If you start having too many low blood glucose levels, you will find it harder to recognize signs and symptoms of hypoglycemia. The obvious signs of shaking and sweating may not occur, and you may just feel vaguely out of sorts. This condition is called hypoglycemia unawareness. To avoid this, you should let your doctor or health care team know if your blood glucose level is dropping low regularly (more than three to four lows in a week).

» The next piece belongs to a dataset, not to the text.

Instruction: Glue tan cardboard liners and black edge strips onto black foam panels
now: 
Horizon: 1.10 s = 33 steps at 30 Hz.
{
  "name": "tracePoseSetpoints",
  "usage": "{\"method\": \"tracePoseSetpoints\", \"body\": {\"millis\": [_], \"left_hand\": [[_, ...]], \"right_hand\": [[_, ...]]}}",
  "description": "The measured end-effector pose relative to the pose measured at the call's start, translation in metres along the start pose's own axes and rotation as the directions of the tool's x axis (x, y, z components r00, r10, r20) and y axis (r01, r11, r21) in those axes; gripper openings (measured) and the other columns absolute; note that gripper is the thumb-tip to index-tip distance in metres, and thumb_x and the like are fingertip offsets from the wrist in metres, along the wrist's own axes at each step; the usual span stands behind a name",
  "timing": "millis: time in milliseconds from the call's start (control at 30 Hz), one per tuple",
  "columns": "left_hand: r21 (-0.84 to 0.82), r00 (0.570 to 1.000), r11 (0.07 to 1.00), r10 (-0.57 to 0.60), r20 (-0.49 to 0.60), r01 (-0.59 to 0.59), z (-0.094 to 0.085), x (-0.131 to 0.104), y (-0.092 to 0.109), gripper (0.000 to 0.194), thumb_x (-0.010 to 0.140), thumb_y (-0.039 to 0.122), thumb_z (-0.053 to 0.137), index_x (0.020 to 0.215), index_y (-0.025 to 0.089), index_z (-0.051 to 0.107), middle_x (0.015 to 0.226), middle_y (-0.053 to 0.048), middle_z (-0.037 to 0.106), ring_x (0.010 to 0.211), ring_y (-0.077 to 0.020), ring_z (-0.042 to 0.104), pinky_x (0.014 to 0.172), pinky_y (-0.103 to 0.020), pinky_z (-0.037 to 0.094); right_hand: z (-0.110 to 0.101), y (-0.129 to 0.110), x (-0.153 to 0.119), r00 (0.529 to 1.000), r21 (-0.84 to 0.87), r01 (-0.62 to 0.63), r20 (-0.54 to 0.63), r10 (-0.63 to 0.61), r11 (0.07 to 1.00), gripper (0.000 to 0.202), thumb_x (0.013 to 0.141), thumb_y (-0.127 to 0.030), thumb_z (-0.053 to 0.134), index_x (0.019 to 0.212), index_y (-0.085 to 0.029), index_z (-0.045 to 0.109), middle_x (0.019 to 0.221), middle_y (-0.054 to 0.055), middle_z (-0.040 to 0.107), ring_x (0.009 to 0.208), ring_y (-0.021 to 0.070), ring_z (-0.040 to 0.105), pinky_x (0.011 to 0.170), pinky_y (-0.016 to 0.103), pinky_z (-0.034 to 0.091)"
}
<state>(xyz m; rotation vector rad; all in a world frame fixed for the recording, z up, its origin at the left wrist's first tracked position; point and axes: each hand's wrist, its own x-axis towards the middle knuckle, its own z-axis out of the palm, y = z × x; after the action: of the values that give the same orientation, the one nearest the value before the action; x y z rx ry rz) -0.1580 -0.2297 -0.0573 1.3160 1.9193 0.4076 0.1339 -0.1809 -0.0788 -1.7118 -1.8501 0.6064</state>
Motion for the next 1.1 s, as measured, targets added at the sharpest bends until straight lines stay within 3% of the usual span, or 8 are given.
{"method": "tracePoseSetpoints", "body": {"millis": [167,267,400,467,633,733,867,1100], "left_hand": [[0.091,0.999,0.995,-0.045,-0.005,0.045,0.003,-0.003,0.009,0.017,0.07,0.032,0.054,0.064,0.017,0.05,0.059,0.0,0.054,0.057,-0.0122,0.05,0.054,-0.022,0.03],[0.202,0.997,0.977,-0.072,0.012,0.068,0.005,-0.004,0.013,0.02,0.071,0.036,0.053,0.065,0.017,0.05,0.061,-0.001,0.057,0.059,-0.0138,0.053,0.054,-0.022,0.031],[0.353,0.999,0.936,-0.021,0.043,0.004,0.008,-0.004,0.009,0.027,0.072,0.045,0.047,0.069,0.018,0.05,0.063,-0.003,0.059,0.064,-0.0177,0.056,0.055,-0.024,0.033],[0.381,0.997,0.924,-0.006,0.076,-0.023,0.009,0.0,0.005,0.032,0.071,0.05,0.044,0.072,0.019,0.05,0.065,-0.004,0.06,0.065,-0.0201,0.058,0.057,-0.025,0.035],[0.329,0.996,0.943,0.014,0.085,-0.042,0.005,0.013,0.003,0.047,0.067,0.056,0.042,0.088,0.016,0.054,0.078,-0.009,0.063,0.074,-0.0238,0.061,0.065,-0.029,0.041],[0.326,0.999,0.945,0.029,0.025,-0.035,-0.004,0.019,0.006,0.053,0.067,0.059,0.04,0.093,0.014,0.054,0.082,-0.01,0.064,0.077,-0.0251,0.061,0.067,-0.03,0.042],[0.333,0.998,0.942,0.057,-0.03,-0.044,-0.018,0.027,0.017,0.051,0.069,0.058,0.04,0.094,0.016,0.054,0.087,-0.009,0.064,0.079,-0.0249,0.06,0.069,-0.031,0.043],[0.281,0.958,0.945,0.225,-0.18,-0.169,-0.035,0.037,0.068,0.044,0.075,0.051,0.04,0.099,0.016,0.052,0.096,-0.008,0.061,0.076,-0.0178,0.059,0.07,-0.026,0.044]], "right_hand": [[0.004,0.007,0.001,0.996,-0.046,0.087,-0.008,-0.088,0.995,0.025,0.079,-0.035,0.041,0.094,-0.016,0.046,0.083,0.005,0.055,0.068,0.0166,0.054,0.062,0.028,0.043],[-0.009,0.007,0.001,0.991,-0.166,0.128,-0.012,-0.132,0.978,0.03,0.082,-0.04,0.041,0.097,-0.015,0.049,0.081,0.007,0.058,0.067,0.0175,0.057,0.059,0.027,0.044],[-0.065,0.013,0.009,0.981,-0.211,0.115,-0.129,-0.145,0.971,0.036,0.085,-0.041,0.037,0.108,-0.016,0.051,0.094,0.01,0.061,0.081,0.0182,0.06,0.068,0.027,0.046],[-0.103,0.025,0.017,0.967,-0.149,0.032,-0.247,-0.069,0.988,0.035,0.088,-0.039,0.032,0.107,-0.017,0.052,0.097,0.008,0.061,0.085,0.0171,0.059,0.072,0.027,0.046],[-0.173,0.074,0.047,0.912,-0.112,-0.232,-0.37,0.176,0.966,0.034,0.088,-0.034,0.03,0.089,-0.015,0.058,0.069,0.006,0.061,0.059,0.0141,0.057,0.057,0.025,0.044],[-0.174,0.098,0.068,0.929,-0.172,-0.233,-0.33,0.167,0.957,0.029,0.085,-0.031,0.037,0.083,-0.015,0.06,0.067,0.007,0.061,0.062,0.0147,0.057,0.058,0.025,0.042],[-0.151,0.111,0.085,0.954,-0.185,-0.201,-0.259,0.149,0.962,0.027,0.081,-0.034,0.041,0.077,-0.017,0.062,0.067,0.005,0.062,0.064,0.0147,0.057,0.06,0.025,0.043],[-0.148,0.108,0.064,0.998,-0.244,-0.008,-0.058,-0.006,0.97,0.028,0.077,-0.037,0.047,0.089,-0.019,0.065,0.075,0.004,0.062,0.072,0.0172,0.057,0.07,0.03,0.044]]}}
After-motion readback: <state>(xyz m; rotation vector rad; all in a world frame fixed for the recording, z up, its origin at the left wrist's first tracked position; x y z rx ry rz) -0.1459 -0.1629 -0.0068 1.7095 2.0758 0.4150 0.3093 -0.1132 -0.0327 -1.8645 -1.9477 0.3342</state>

Getting help in an emergency
If you are not able to recognize signs and symptoms of low blood glucose levels or you ignore them, your blood glucose may drop so low that you are unable to treat it yourself. For this reason, you should teach your family, friends, and work colleagues how to recognize and treat a low if you cannot. They should only give you something to eat or drink if you can respond to their commands. If you can’t, they need to call an ambulance right away or give you an injection of glucagon. It is very important to always wear a bracelet, necklace or other identification stating that you have diabetes.